Singular: the form is marked for grammatical number and should be tied to the subject or clause it serves.

Gender

Not applicable: this verb form does not use grammatical gender to make its point.

What The Form Does In This Verse

Attached To

The short statement that Jesus wept

Governed By

The finite verb in John 11:35

Role In The Phrase

ἐδάκρυσεν is a Verb Third Person Singular Aorist Active Indicative within "ἐδάκρυσεν ὁ Ἰησοῦς.". The aorist active indicative states Jesus' action in the scene.

What It Is Not Doing

The aorist form does not by itself define the full emotional theology of the verse. The Lazarus narrative supplies the setting.

How Much The Form Matters Here

Interpretive Weight

High: The form matters because it functions as predicate in John 11:35.

Syntax Profile

Verb Third Person Singular Aorist Active Indicative. states Jesus' action in the grief scene. Attached to the short statement that Jesus wept. Governed by the finite verb in John 11:35. The syntax should be explained from the clause, not isolated from the passage.

Reader Question

What does John say Jesus did in this moment? The verb states that Jesus wept.

Translation Effect

Direct: The form directly supports Jesus wept.

Where Caution Is Needed

The same morphology label can function differently in another verse. The immediate wording should decide the contextual force. Grammar identifies the form's role; the passage supplies the interpretive weight. Grammatical gender is not a separate theological claim.

Fallacies To Avoid

Grammar alone proves doctrine: The form supports interpretation only as it serves the verse and its context. form label replaces context: Do not build the whole meaning from the aorist label. The narrative context explains the grief and the coming sign. grammatical gender proves theology: Grammatical gender is a language feature and should not be pressed beyond the verse.

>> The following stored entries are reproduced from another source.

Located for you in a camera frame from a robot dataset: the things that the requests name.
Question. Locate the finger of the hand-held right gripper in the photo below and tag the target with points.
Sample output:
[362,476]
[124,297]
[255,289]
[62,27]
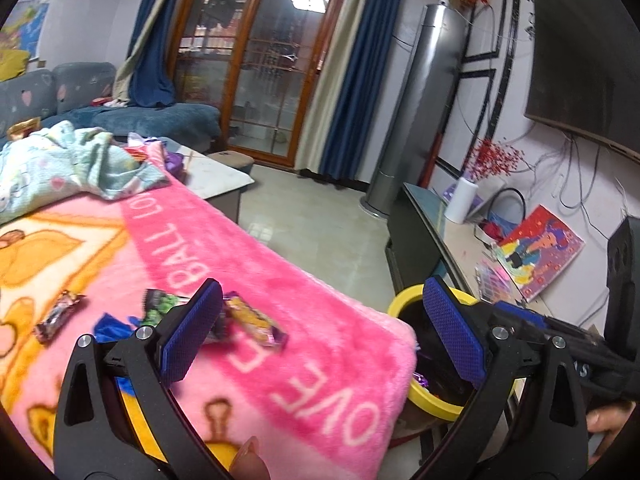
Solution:
[522,312]
[610,375]

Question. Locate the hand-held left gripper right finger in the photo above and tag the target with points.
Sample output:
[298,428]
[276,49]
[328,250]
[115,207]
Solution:
[457,335]

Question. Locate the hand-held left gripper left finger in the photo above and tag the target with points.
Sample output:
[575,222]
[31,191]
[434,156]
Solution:
[192,330]

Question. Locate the dark green snack wrapper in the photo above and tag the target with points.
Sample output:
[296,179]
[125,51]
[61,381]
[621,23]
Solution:
[160,305]

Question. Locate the yellow purple snack wrapper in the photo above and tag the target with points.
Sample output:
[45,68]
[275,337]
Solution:
[255,322]

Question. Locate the yellow rimmed black bin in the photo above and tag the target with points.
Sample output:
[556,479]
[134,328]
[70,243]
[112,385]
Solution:
[435,404]

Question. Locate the person's right hand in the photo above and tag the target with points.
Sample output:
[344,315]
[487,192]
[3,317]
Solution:
[612,415]

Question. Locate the person's left hand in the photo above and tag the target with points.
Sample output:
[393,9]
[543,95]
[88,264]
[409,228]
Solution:
[250,465]

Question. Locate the purple foil wrapper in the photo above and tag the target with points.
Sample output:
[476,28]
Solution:
[422,381]

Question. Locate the colourful figure painting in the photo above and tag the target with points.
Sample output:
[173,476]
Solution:
[545,250]

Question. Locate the blue crumpled plastic bag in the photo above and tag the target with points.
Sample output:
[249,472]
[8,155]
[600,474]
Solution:
[112,327]

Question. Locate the television stand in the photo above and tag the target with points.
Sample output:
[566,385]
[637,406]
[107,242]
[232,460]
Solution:
[415,240]

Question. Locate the pink printed blanket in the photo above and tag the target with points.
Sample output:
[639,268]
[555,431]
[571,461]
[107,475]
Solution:
[300,335]

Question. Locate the purple book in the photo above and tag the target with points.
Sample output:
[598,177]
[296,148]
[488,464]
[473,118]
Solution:
[475,205]

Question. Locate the white paper roll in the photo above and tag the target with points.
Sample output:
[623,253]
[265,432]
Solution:
[462,202]

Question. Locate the brown snack wrapper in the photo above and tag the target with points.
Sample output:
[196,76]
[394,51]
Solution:
[60,315]

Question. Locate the white topped coffee table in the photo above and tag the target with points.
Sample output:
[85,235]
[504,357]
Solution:
[220,180]

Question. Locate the red berry branch decoration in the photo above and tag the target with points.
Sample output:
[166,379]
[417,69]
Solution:
[495,160]

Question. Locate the purple bag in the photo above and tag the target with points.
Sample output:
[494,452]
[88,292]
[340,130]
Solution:
[175,165]

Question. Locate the grey stool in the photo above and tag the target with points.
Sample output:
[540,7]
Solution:
[230,157]

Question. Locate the pink white printed cloth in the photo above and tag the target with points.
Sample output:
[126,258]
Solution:
[145,142]

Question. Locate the blue grey sofa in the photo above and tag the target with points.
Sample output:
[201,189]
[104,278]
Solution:
[150,120]

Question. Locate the light blue printed cloth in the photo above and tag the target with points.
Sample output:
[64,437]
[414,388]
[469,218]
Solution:
[50,170]

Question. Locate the grey tower air conditioner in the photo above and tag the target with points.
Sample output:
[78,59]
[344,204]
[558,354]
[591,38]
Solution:
[415,110]

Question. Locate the red white clothes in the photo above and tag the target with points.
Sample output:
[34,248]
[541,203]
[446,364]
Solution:
[107,102]

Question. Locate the beige curtain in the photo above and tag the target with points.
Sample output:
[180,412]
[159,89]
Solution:
[325,100]
[125,80]

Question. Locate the brown gold snack bag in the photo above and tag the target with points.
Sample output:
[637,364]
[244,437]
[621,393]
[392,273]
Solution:
[22,129]

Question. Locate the blue curtain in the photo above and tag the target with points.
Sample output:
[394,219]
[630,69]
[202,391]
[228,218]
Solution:
[365,70]
[152,60]

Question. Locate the wooden framed glass door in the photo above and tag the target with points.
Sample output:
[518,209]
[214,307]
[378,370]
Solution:
[260,60]

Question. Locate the yellow cushion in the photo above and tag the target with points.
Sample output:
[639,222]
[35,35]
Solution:
[12,65]

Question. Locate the wall mounted television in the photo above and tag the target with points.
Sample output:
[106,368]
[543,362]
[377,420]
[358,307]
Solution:
[585,60]

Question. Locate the black wall trim frame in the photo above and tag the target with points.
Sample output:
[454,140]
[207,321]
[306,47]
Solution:
[480,54]

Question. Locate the wall map poster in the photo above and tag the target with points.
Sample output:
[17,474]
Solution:
[27,30]

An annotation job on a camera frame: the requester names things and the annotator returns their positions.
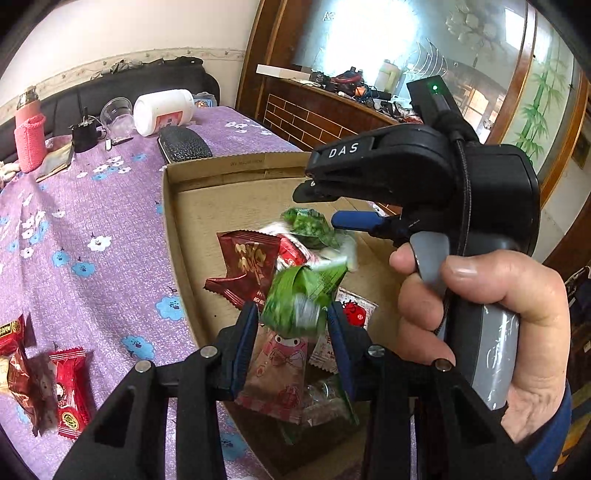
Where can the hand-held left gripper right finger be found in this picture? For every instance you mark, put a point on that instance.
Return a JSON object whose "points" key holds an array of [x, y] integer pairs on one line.
{"points": [[341, 355]]}

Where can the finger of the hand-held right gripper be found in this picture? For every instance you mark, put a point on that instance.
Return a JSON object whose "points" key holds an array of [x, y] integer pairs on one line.
{"points": [[318, 193], [358, 220]]}

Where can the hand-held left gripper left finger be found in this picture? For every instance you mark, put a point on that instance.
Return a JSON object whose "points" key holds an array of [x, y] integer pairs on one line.
{"points": [[244, 350]]}

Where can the small white red snack packet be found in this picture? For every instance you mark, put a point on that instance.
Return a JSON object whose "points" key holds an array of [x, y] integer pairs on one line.
{"points": [[322, 353], [355, 311]]}

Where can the green pea snack packet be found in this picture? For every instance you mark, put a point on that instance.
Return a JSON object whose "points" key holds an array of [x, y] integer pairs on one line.
{"points": [[314, 228]]}

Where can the pink checked snack packet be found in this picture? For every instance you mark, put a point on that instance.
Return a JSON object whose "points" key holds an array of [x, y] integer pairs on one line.
{"points": [[277, 374]]}

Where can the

How The Interpretation Is Derived

Textual Witness

The Textus Receptus witness for John 11:35 reads ἐδάκρυσεν with the morphology label Verb Third Person Singular Aorist Active Indicative.

Lexical Identity

The lemma is δακρύω. The guide uses the gloss "I shed tears, week" only to orient this occurrence.

Grammar In Context

ἐδάκρυσεν appears in the phrase "ἐδάκρυσεν ὁ Ἰησοῦς.". The aorist active indicative states Jesus' action in the scene.

Passage Meaning

John 11:35 presents Jesus weeping in the Lazarus scene.

Canonical Fit

The form fits John's witness to Jesus as the life-giver who enters real grief before raising Lazarus.

Communication Use

When teaching John 11:35, use the verb to keep the action concrete while letting the surrounding narrative explain why it matters.

Do Not Derive

The aorist form does not by itself define the full emotional theology of the verse. The Lazarus narrative supplies the setting.